§ **Activity**
Copy out exactly the stretch of the listing below that begins at the line containing "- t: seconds" and ends at the line containing "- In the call", and copy nothing outside it.

***** Data below *****

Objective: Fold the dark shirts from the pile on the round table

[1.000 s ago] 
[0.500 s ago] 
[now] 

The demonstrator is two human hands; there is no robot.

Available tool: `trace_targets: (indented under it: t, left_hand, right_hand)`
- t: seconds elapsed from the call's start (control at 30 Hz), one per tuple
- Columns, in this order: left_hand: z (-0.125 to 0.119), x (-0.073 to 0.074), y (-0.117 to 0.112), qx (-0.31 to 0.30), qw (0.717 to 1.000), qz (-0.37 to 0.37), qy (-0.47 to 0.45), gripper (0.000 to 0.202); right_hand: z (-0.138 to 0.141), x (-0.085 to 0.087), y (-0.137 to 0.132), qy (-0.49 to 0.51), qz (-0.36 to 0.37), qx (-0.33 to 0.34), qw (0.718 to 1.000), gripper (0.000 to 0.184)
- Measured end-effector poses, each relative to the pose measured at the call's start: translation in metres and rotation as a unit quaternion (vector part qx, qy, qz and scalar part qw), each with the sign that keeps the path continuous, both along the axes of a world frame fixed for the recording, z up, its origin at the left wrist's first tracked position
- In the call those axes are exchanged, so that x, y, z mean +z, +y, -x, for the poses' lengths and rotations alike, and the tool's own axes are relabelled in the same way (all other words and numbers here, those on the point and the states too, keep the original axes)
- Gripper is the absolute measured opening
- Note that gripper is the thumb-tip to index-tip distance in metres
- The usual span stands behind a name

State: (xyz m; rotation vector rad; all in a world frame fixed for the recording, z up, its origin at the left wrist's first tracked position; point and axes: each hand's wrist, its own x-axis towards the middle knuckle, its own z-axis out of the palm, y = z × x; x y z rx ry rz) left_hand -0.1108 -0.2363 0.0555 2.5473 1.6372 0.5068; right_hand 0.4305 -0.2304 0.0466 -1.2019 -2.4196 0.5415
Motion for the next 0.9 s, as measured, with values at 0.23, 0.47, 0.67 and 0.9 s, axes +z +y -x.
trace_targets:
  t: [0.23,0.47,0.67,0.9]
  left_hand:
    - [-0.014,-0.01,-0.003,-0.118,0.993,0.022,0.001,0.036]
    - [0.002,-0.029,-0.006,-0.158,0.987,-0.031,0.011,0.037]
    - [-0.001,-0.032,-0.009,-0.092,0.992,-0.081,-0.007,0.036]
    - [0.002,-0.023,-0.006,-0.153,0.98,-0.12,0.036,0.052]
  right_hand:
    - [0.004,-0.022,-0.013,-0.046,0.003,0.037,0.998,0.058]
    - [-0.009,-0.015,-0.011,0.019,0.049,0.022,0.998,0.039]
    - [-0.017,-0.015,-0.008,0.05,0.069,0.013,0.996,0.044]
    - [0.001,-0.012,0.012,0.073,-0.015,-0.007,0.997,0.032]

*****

§ **Written answer**
- t: seconds elapsed from the call's start (control at 30 Hz), one per tuple
- Columns, in this order: left_hand: z (-0.125 to 0.119), x (-0.073 to 0.074), y (-0.117 to 0.112), qx (-0.31 to 0.30), qw (0.717 to 1.000), qz (-0.37 to 0.37), qy (-0.47 to 0.45), gripper (0.000 to 0.202); right_hand: z (-0.138 to 0.141), x (-0.085 to 0.087), y (-0.137 to 0.132), qy (-0.49 to 0.51), qz (-0.36 to 0.37), qx (-0.33 to 0.34), qw (0.718 to 1.000), gripper (0.000 to 0.184)
- Measured end-effector poses, each relative to the pose measured at the call's start: translation in metres and rotation as a unit quaternion (vector part qx, qy, qz and scalar part qw), each with the sign that keeps the path continuous, both along the axes of a world frame fixed for the recording, z up, its origin at the left wrist's first tracked position
- In the call those axes are exchanged, so that x, y, z mean +z, +y, -x, for the poses' lengths and rotations alike, and the tool's own axes are relabelled in the same way (all other words and numbers here, those on the point and the states too, keep the original axes)

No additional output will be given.